[[ Recorded data open ]]

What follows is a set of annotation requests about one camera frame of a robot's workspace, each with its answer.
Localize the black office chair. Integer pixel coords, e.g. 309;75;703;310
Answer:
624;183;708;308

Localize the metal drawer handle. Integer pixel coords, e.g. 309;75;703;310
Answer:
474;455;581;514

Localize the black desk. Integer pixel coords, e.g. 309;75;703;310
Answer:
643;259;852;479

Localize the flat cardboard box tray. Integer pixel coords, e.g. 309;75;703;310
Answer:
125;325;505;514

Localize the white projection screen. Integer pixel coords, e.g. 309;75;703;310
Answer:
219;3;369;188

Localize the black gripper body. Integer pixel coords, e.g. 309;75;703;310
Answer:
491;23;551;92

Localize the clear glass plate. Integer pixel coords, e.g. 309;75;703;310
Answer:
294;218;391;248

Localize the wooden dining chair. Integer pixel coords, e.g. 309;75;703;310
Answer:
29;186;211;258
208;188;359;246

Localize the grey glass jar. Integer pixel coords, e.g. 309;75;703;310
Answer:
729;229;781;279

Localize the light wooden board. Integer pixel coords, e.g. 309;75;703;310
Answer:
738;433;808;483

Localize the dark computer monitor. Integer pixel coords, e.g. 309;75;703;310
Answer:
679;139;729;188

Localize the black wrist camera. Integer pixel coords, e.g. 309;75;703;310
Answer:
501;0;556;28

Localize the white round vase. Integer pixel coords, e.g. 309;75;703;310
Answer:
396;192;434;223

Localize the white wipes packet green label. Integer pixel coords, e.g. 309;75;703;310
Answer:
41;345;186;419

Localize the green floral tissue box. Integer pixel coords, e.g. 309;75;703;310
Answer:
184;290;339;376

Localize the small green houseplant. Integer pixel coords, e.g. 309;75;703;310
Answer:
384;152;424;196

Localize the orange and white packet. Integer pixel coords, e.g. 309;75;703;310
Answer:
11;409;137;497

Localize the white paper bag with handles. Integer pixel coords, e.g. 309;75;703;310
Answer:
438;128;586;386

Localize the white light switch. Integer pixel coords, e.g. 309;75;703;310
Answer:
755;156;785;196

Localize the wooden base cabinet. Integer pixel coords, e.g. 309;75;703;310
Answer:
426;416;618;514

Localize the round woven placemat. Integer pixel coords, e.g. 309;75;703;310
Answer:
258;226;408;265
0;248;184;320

[[ Recorded data closed ]]
[[ Recorded data open ]]

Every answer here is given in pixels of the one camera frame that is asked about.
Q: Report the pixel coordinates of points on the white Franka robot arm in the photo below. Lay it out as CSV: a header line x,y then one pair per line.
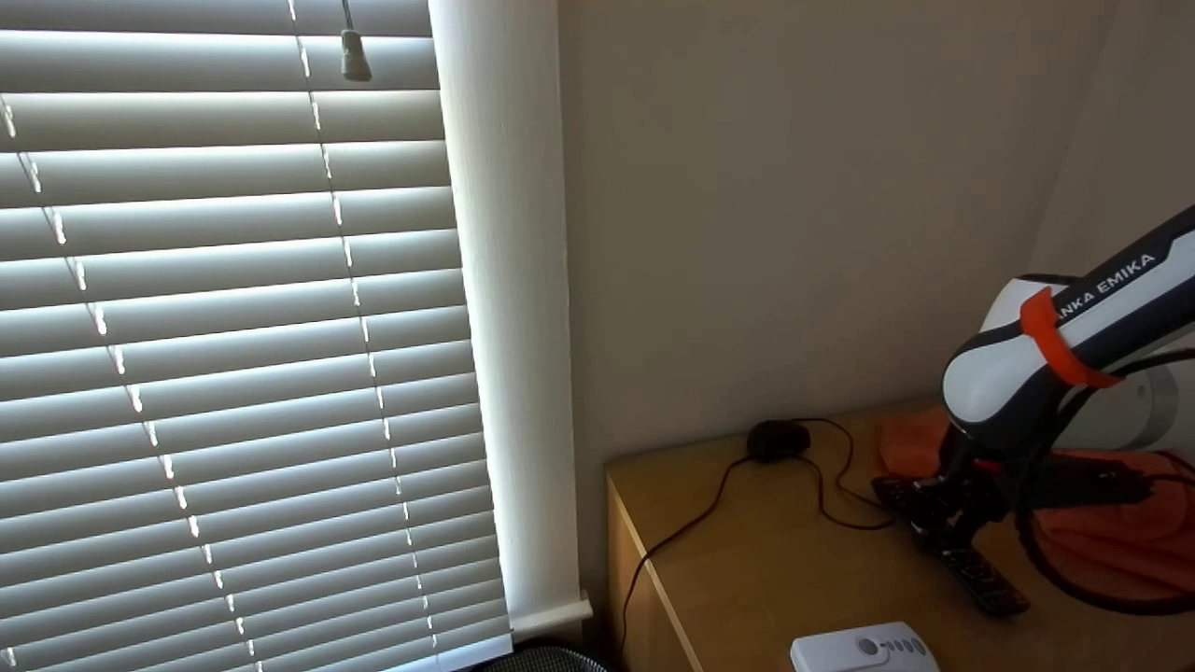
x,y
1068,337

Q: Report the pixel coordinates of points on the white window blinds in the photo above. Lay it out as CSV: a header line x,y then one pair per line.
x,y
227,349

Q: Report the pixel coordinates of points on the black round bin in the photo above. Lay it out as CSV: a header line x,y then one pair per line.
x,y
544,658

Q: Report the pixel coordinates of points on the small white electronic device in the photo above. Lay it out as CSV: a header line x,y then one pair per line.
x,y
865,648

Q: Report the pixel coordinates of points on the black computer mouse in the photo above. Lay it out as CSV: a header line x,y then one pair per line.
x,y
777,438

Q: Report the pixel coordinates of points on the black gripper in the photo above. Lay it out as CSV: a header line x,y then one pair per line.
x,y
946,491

[[ Recorded data closed ]]

> Task brief:
Above are the lines; repeat exactly the ones from the line containing "Localize the white wipes" down to the line containing "Localize the white paper", both inclusive.

> Written solution:
Localize the white wipes packet green label. Integer pixel coords, e.g. 309;75;703;310
Answer:
41;345;186;419

Localize the green floral tissue box. Integer pixel coords, e.g. 309;75;703;310
Answer:
184;290;339;376

Localize the small green houseplant. Integer pixel coords, e.g. 309;75;703;310
Answer:
384;152;424;196

Localize the orange and white packet. Integer pixel coords, e.g. 309;75;703;310
Answer:
11;409;137;497

Localize the white paper bag with handles. Integer pixel coords, e.g. 309;75;703;310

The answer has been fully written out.